UPDATE: PZU insurer and Pekao lender to cooperate in group reorganisation; merger planned

Listed insurance group PZU and listed lender Bank Pekao have signed a memorandum of cooperation regarding the reorganisation of the group and, in effect, the demerger of PZU through the spinoff of a holding company and an operating subsidiary. The PZU holding company will then be merged with Bank Pekao as the acquirer, PZU and Pekao said in a joint press release.


According to the memorandum, it is the intention of the parties to complete the potential transaction, i.e. the merger of Bank Pekao and PZU, following the spinoff of its operations, by June 30, 2026.

Completion of the transaction is subject to a number of factors, including the parties agreeing the relevant transaction documentation, the entry into force of the relevant legislative changes, the receipt of a number of regulatory approvals and the granting of the relevant corporate approvals by the general meetings of shareholders of PZU and Pekao.

As stated, both brands will retain their identities, separateness and autonomy of operation in their business areas, just as they have for many years within the PZU group, but the new group will be headed by a bank rather than an insurer. The demerger of PZU will take place through the spinoff of a holding company and a 100 percent subsidiary operating in non-life and other personal insurance.

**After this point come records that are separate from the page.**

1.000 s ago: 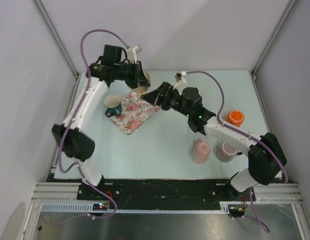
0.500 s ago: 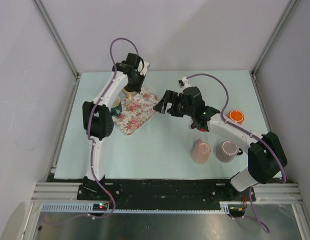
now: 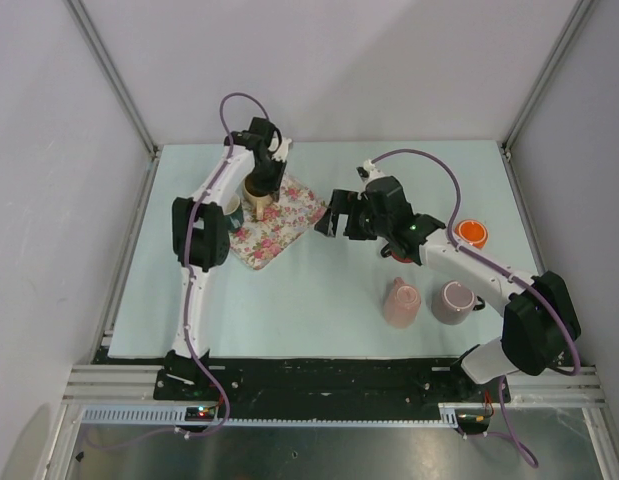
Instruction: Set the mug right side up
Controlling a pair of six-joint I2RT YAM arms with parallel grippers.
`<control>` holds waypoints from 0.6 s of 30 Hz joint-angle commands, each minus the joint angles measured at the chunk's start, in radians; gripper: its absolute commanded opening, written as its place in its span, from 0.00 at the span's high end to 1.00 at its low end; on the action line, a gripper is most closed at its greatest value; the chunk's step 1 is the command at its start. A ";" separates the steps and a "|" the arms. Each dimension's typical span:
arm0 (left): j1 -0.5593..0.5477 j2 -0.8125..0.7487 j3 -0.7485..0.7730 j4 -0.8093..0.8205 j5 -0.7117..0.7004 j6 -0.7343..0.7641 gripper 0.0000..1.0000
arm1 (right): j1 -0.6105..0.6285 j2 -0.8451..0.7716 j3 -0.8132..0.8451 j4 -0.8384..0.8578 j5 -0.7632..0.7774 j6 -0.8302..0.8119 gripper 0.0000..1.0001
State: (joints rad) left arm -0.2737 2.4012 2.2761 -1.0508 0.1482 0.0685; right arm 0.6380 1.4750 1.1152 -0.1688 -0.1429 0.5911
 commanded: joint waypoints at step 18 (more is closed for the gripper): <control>0.042 -0.033 -0.039 -0.043 0.079 -0.020 0.94 | 0.011 -0.084 0.045 -0.183 0.226 -0.097 0.01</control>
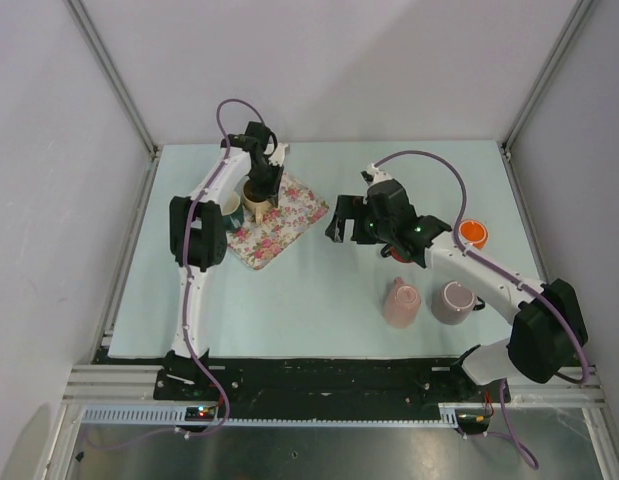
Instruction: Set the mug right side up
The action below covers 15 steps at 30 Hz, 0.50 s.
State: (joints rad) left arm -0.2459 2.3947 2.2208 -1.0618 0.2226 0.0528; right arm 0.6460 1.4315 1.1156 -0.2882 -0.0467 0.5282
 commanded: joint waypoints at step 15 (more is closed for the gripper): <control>0.019 -0.099 0.019 -0.037 0.034 0.023 0.77 | 0.038 0.074 0.095 -0.298 0.673 0.000 0.01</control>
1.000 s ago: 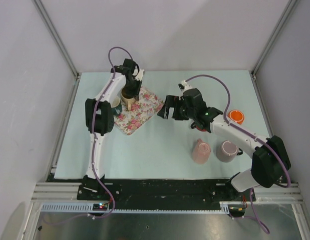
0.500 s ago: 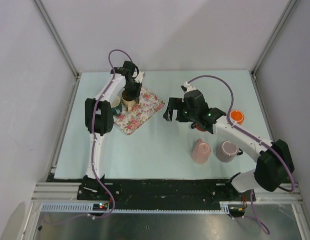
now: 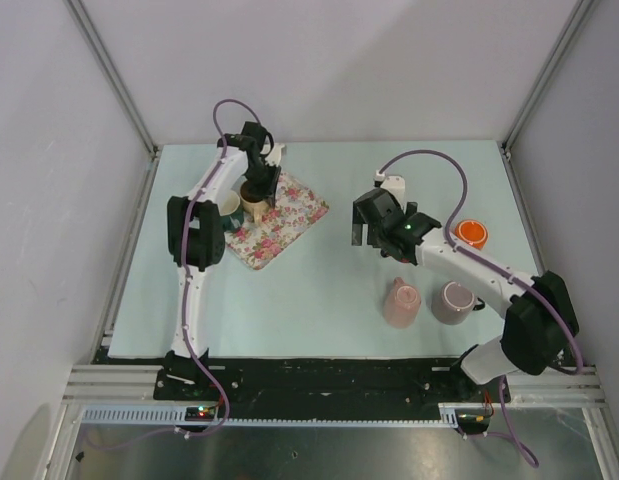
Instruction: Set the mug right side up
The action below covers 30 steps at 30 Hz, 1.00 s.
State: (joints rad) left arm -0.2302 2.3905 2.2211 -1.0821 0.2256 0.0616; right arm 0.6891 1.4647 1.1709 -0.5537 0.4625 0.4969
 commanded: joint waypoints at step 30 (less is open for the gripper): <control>0.001 -0.432 -0.032 -0.016 0.063 0.109 0.22 | -0.053 0.166 -0.109 -0.110 0.447 0.220 0.30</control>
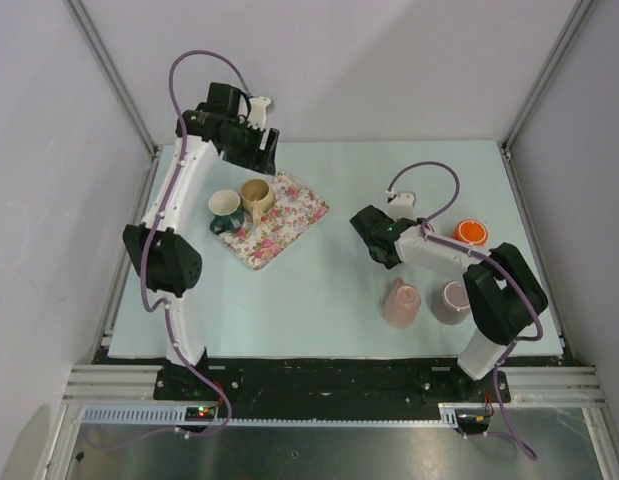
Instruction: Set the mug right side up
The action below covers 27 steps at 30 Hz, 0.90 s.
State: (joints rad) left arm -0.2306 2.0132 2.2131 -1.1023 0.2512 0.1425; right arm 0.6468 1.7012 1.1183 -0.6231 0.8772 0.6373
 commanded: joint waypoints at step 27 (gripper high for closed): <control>0.001 -0.217 -0.080 -0.001 0.270 -0.018 0.17 | -0.197 -0.456 -0.171 0.501 -0.558 -0.147 1.00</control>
State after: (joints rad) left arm -0.2306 1.8996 2.1323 -1.1118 0.3752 0.1402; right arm 0.4458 1.4559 0.9131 -0.3592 0.4850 0.5049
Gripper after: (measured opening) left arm 0.813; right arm 0.150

The PZU holding company will be merged with Bank Pekao and ultimately one company will be listed on the Warsaw Stock Exchange.

"The parties anticipate that the potential implementation of the potential transaction could result in the release of significant capital surpluses of the group, estimated at between approximately PLN 15 billion and approximately PLN 20 billion, compared to the capital adequacy and solvency requirements that would have to be applied from 2027 onwards (due to the amendment of the Solvency II Directive) in the current group structure," Pekao and PZU said earlier in the market filing.

As stated, the entity created from the merger of the largest insurer and the second largest bank in Poland will have, among other things, an approximately PLN 200 billion (EUR 47.1 bln) greater lending potential compared to the group's current model.

The parties have also agreed to work out the optimal strategy in relation to the future of listed lender Alior Bank while working on the potential transaction.

The management boards of PZU and Bank Pekao, under the guidance of both companies' CEOs, are preparing a detailed schedule of planned activities to fulfil the provisions of the memorandum of cooperation and plan to present it to the public soon.